> **Task details**
How many lines in the records below contain the string "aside"? Answer with the number alone.

> **Stored data**

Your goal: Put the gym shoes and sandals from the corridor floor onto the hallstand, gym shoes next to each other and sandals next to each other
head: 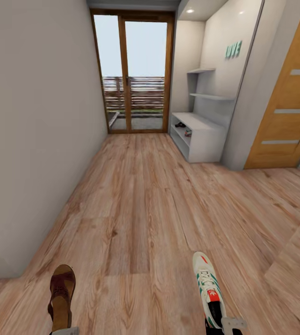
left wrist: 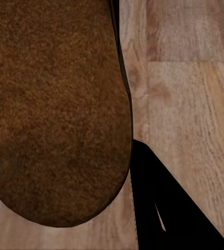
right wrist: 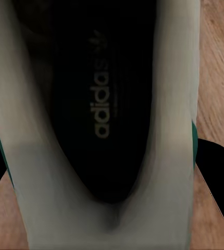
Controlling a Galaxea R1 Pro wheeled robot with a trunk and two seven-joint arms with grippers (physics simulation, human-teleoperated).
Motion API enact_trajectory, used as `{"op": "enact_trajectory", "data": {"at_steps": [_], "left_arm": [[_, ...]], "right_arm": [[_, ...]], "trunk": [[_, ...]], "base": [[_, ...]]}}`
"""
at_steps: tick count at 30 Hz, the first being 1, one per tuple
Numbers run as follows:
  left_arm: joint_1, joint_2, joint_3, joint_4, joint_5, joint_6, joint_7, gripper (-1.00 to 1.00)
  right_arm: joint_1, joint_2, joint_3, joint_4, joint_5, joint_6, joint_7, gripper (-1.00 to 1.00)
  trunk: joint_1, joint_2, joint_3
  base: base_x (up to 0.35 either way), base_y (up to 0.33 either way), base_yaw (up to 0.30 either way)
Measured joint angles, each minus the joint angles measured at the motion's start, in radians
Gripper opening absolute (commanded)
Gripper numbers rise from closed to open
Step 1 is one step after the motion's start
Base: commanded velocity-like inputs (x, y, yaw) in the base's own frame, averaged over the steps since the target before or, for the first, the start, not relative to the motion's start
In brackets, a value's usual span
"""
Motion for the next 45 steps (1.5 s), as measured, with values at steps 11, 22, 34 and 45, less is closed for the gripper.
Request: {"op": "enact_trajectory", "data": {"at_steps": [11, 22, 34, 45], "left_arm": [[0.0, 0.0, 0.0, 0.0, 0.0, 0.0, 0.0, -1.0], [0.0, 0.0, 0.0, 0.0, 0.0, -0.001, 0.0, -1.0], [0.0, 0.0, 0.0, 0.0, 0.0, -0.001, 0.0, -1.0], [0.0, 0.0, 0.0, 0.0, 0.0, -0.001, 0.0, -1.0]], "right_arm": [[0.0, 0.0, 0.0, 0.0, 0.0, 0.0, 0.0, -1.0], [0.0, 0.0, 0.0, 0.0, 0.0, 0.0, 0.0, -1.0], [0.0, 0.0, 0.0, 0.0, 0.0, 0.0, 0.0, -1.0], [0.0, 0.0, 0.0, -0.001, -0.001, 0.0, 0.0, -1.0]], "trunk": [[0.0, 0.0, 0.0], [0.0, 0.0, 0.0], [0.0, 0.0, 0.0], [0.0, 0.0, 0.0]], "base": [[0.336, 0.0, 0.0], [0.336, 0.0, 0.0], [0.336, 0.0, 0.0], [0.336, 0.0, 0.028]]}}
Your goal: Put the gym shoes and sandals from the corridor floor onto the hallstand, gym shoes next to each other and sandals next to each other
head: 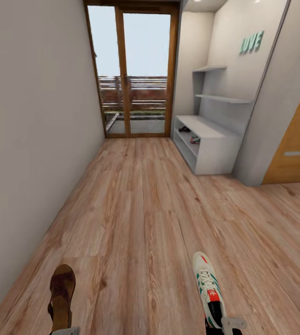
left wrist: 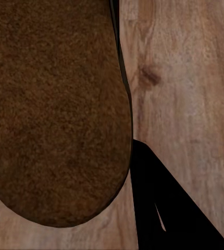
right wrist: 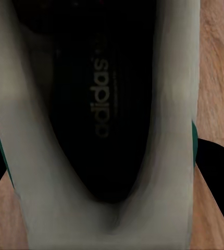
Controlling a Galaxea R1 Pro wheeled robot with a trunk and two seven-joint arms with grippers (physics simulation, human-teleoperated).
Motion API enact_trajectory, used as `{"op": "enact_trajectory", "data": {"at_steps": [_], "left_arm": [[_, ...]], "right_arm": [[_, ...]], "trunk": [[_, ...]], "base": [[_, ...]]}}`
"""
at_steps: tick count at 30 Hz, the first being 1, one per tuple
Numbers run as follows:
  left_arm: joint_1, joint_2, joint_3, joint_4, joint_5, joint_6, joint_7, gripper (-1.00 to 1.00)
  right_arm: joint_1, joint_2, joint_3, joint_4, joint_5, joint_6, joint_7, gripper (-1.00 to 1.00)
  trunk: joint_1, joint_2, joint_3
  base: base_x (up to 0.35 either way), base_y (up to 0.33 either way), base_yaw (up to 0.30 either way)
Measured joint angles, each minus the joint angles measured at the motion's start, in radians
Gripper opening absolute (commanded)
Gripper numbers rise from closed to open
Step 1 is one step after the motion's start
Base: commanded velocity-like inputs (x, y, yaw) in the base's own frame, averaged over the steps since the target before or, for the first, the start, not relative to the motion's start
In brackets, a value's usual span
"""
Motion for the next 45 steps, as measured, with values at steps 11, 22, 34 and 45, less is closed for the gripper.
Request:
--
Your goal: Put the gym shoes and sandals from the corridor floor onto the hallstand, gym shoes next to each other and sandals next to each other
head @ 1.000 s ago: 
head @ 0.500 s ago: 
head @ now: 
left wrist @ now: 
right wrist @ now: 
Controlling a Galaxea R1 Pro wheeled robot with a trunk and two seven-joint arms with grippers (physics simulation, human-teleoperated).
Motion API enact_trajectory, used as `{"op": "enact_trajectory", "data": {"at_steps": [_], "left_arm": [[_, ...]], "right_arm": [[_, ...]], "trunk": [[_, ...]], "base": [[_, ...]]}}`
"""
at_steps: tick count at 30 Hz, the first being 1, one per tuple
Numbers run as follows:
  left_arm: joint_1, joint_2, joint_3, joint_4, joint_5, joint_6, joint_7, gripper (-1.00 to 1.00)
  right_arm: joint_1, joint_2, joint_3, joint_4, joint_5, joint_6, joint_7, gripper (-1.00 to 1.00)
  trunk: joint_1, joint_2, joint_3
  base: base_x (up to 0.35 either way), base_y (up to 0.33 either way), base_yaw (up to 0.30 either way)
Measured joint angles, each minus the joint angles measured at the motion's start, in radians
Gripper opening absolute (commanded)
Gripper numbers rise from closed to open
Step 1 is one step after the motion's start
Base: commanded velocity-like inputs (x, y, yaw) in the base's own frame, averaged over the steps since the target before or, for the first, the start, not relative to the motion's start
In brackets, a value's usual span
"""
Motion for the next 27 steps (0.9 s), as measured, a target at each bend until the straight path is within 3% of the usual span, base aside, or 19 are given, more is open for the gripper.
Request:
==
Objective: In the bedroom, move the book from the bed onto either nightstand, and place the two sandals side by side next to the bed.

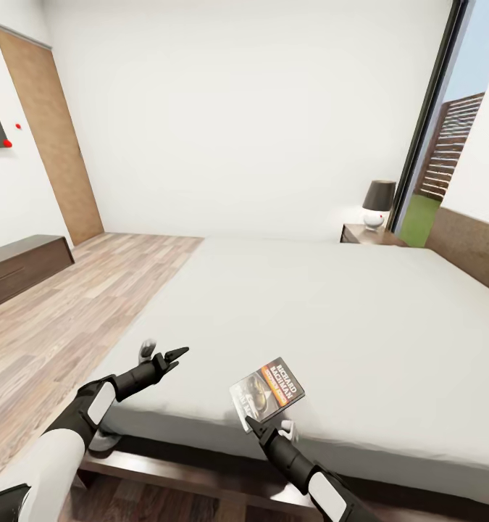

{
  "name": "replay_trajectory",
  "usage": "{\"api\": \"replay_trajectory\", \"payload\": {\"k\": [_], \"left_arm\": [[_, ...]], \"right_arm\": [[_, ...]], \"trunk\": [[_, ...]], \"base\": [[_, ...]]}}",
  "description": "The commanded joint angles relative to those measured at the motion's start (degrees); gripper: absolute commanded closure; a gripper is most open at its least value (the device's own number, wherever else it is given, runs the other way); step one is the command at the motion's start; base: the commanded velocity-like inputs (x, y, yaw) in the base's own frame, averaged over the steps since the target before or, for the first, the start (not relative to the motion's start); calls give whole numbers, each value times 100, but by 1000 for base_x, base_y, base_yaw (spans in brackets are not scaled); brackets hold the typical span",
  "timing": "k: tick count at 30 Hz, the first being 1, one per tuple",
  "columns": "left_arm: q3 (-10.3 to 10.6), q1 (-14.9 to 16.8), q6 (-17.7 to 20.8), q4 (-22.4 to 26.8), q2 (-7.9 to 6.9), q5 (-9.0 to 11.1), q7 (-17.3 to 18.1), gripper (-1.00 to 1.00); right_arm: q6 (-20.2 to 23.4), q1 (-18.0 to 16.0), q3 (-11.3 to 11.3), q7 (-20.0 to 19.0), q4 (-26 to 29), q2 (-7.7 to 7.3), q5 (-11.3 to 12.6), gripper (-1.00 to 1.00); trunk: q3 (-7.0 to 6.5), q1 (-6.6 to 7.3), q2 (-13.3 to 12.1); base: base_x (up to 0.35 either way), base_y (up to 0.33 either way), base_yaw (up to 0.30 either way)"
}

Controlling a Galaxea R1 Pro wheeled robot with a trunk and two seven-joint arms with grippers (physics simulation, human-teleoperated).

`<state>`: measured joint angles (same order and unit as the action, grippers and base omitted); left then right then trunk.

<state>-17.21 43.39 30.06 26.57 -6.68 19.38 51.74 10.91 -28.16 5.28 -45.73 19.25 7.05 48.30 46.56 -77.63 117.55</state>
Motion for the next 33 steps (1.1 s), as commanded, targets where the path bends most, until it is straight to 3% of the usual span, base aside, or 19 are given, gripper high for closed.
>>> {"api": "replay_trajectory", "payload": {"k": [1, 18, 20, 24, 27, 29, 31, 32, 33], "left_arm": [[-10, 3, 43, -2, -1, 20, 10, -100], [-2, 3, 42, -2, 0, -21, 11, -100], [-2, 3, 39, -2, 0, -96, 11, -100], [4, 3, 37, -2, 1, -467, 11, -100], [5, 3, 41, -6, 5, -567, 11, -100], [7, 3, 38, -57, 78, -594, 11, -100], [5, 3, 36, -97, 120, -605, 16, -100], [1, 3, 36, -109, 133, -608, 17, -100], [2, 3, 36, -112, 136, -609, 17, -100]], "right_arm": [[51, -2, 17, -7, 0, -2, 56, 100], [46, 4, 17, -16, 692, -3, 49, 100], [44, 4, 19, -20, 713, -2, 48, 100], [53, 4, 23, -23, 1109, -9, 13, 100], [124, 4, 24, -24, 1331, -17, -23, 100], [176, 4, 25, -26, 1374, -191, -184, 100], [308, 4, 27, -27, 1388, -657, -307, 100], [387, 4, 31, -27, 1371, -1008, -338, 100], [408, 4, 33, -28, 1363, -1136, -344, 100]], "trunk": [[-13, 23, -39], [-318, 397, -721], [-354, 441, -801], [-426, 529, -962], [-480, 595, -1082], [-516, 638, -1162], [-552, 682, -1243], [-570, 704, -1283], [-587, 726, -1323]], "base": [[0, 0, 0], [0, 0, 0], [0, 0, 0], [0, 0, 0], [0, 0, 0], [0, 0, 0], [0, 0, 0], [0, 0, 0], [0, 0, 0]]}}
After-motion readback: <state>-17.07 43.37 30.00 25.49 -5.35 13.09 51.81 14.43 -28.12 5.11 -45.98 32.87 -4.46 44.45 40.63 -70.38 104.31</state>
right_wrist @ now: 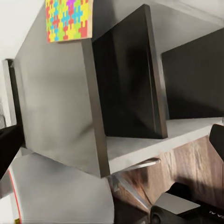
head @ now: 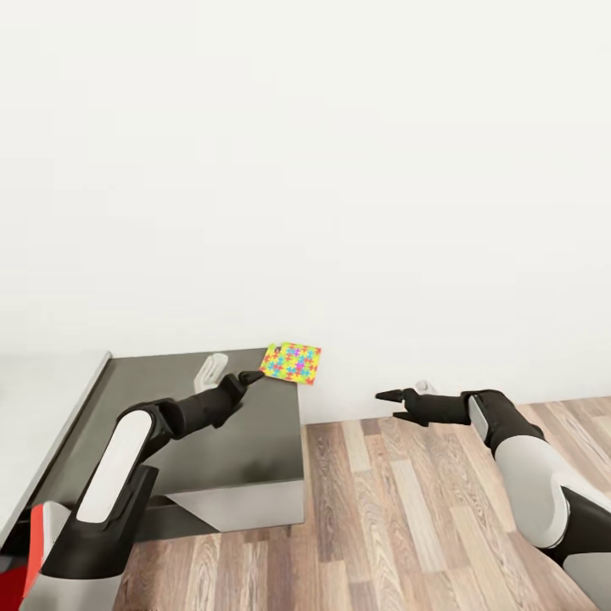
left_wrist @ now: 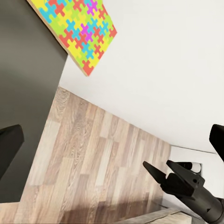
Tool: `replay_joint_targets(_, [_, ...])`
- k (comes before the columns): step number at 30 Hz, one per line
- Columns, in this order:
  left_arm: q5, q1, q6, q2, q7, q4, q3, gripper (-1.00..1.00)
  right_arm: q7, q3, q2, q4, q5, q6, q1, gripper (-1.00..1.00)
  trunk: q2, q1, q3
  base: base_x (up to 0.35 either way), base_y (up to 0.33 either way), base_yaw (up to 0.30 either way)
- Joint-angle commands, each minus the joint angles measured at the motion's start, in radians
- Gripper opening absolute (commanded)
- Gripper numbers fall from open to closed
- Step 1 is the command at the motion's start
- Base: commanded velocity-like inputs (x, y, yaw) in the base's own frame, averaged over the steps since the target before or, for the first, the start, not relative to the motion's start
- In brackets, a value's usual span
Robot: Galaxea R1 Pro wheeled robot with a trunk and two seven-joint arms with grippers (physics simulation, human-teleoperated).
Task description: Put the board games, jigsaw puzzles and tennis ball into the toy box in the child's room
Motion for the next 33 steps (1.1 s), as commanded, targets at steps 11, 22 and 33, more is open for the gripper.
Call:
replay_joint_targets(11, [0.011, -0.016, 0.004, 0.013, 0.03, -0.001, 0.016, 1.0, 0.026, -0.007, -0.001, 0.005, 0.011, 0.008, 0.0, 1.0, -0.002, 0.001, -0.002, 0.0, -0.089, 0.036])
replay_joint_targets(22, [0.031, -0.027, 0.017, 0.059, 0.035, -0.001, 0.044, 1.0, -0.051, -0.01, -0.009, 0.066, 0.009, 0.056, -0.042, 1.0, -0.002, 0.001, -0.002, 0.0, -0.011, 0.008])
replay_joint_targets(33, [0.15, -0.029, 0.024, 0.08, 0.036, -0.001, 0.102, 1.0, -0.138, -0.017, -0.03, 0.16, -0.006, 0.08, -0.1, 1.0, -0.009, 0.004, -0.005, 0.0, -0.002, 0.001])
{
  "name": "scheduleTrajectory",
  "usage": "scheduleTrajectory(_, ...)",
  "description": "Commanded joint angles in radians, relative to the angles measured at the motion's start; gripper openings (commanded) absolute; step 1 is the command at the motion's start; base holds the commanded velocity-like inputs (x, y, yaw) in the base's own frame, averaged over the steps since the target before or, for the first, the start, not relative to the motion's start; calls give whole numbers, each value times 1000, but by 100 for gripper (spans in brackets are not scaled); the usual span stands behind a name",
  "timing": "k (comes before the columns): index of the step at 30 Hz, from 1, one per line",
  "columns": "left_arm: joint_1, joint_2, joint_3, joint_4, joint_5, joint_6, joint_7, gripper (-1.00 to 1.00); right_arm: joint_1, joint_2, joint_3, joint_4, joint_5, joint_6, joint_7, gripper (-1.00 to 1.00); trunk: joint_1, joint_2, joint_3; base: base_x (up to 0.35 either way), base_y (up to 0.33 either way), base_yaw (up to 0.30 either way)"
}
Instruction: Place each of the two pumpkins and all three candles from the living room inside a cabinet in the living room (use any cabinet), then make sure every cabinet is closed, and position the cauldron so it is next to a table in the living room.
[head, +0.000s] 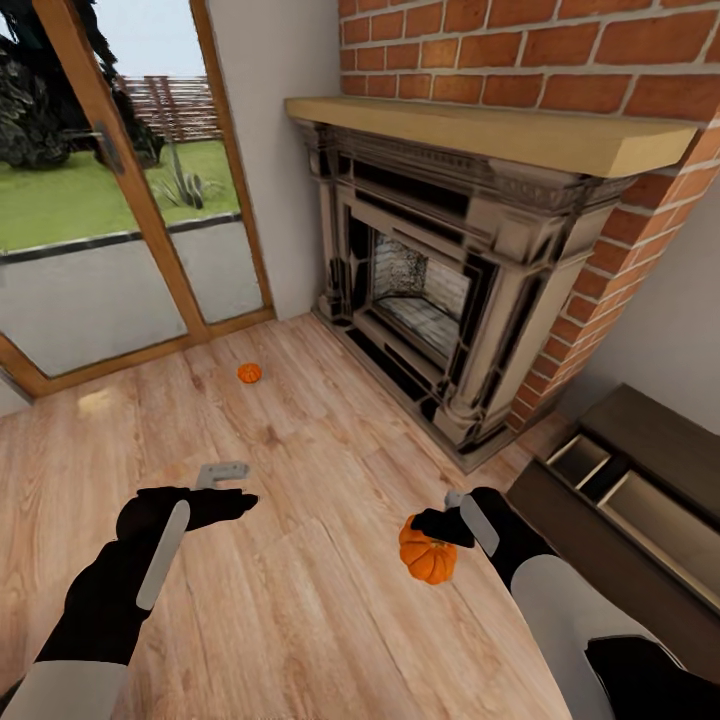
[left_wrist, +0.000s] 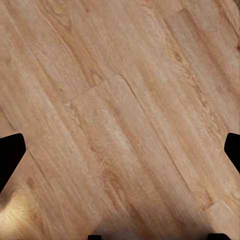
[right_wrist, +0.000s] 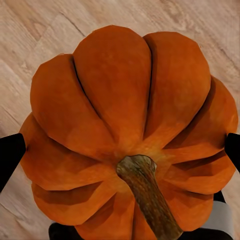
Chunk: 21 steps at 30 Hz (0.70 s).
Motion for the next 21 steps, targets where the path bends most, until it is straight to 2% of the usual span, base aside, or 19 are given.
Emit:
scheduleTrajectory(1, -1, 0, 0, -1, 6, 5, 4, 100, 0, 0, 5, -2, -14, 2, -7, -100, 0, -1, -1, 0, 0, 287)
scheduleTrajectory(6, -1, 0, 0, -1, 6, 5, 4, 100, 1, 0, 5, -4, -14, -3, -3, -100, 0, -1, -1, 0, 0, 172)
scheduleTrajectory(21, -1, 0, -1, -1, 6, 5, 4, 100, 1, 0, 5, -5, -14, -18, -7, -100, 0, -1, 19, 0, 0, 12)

> **Task output**
3